Because Of The U.S. Diplomatic Boycott, NBCUniversal's Coverage And The ‘Proud Sponsors’ Of The 2022 Winter Olympics in Beijing Will Receive Negative Media Coverage
Arthur Solomon
No matter how they parse it, NBCUniversal and its “proud sponsors” have now been officially accused of seeing nothing wrong with supporting an Olympics in a totalitarian country. Undoubtedly some sponsors will says that while they do not agree with the human rights abuses of the Chinese government the Winter Olympic Games is not a political event, but a bringing together of the world’s best athletes.
NBC will televise the Olympics from Beijing beginning on February 3, a day before the official start of the games, which concludes on February 20.
Television networks and “proud sponsors” of the Olympics have been using the “we support the athletes” line for decades, regardless of the totalitarian nature of the country in which they have been played. And the more than a year's criticism of Chinese human rights policies hasn’t changed NBC’s or the sponsor’s stance.

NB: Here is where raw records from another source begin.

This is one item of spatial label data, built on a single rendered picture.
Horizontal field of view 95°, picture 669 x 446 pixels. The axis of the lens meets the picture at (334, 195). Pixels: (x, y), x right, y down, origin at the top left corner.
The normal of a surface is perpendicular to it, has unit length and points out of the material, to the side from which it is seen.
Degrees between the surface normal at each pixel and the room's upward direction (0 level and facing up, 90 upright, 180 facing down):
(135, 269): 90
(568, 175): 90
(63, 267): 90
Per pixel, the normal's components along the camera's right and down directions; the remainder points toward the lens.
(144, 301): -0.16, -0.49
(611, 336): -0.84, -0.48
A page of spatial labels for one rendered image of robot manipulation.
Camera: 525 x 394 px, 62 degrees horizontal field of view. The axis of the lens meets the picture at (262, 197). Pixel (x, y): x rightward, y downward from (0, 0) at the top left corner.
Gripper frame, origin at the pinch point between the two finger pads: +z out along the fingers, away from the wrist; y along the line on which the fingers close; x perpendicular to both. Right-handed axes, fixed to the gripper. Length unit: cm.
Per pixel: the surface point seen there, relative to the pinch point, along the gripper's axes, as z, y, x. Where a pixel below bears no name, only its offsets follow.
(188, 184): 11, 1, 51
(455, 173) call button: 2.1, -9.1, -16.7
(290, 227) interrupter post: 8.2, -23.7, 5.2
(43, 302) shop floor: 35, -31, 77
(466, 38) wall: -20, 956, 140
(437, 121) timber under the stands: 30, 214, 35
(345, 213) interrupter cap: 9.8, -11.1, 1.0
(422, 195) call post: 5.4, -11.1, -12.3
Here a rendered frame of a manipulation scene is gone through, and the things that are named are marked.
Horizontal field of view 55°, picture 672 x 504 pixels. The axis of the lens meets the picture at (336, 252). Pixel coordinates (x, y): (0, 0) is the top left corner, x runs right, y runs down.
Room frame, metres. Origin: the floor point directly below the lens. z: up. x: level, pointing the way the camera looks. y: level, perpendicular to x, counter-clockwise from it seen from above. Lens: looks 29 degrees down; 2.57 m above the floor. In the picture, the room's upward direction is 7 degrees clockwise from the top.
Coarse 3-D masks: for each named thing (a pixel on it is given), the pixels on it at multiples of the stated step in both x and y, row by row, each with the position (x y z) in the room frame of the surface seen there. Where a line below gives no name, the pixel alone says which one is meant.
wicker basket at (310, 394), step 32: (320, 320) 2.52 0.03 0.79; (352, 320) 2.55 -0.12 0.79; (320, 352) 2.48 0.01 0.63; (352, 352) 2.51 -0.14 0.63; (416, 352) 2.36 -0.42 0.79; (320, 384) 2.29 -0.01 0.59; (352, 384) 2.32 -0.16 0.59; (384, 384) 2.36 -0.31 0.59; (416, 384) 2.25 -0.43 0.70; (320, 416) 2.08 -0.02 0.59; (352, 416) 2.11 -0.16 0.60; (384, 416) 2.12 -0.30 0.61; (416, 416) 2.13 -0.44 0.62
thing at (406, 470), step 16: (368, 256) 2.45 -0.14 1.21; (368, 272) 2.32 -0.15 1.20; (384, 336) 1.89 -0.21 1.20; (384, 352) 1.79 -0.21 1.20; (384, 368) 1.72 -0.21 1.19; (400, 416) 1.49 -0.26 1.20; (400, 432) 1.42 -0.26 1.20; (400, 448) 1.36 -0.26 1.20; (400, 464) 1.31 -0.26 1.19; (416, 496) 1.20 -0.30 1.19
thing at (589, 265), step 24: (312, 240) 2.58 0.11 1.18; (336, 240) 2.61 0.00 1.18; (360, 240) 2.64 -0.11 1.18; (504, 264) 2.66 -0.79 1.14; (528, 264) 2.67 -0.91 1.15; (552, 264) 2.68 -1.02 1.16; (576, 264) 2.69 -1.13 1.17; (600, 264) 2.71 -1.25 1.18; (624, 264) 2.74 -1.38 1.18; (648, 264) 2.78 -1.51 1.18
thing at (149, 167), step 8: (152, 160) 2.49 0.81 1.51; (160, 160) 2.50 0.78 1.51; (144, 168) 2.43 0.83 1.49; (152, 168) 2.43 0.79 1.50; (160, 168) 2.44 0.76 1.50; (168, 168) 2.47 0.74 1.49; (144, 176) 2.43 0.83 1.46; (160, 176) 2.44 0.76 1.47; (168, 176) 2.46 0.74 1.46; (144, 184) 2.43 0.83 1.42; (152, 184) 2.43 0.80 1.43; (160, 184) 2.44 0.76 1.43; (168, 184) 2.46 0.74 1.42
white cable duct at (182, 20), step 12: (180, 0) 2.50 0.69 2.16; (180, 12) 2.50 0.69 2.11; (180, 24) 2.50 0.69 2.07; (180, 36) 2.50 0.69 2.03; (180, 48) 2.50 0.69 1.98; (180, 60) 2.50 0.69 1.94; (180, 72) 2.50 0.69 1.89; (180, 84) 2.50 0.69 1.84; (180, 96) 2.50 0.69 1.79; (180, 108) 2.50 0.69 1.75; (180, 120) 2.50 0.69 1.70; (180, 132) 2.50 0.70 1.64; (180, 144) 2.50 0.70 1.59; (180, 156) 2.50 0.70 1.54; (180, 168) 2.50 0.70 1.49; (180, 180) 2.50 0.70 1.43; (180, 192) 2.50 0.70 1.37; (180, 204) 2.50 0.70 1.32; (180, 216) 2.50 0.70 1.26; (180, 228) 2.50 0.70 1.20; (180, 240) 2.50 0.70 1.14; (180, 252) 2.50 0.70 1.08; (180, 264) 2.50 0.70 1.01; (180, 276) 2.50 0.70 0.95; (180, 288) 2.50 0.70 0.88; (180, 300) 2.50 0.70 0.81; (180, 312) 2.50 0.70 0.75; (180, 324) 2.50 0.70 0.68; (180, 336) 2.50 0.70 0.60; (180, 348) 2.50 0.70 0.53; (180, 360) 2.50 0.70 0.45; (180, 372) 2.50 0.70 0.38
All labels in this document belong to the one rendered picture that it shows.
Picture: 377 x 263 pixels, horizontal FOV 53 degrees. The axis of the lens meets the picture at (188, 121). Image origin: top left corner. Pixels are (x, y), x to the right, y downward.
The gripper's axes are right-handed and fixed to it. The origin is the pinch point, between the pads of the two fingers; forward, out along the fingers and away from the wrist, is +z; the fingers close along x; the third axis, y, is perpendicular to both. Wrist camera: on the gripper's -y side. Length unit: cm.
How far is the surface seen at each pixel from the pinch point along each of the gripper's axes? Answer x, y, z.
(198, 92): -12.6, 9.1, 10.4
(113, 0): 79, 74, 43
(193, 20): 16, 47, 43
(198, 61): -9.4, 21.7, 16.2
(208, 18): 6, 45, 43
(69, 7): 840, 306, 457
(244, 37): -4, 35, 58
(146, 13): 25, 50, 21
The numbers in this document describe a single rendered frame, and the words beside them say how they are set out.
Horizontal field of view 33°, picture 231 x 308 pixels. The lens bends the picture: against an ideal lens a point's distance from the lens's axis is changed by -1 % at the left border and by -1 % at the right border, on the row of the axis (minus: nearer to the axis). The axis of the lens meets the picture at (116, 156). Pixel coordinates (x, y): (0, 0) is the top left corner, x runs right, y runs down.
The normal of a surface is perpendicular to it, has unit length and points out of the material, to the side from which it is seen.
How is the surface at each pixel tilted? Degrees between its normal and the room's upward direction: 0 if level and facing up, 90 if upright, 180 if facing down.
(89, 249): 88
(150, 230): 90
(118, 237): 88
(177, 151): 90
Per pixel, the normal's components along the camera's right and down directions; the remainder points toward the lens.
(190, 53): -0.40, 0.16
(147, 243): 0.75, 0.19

In China’s case, the Hollywood Reporter reported months ago that Dan Lovinger, the Executive Vice President, Advertising Sales, NBC Sports Group, said that slots for NBCUniversal’s coverage of the Beijing Olympics are "virtually sold out." Of course, knowing the history of sports marketing sponsors, the U.S. diplomatic boycott means nothing to them and their comments about “supporting the athletes” means nothing to people who value people’s rights ahead of sports.
Stephen Wade of the Associated Press reported what can be considered a template answer by sponsors of the Beijing Games: “We do not have a say in the selection of the host city, nor on whether an Olympics is postponed or relocated,” said Paul Lalli, Coca-Cola’s global vice president for human rights. “We do not make decisions on these host locations. We support and follow the athletes wherever they compete.”
(A short course in sports marketing sponsorships: Sports marketing sponsors remained quiet about prize fighting causing brain damage to fighters, and to the toll that hits to the head have taken on football and hockey players, as well as keeping mum about the steroid era in baseball. Alcoholic beverages have always been hawked by sports marketers on telecasts, and now so is betting from home. Until it was banned by the government from doing so on television tobacco sponsorships also were gladly accepted by the moguls of sports. Who’s to blame: the ball club owners, the TV networks and stations or the marketers? I’d say all three.)
In 2012, The Hollywood Reporter called Bob Costas “the conscience of NBC sports” because unlike other sports commentators Costas always told it like it was. His most recent episode of not glorifying all things sports and pointing out its warts occurred when he guested on Erin Burnett’s OutFront CNN program on December 6.
In a discussion regarding President Biden’s diplomatic boycott of the Beijing Olympics, Costas supported the action saying, in part, “China has to rank as the number one human rights violator on the planet.” Costas, who has been a China Olympic watcher since the country was readmitted to the Olympics in 1996, has hosted 11 games from 1992 in Barcelona to 2016 in Rio, which included China’s 2008 Summer Beijing Olympics, also criticized the IOC’s affinity for authoritarian regimes and said American sports marketers, at least business wise, are in bed with China’s policies.
Costas’ comment about the IOC having an affinity for authoritarian governments didn’t come as a surprise to Olympic watchers.
Students of the Olympics know that the Olympics, dating back to the 1936 Nazi Olympics in Berlin, has been as political as was the White House announcement on December 6 that the United States will not send any government officials to the Beijing Games, but with a big difference: Biden’s action was in support of freedom and democracy, although I don’t think it went far enough.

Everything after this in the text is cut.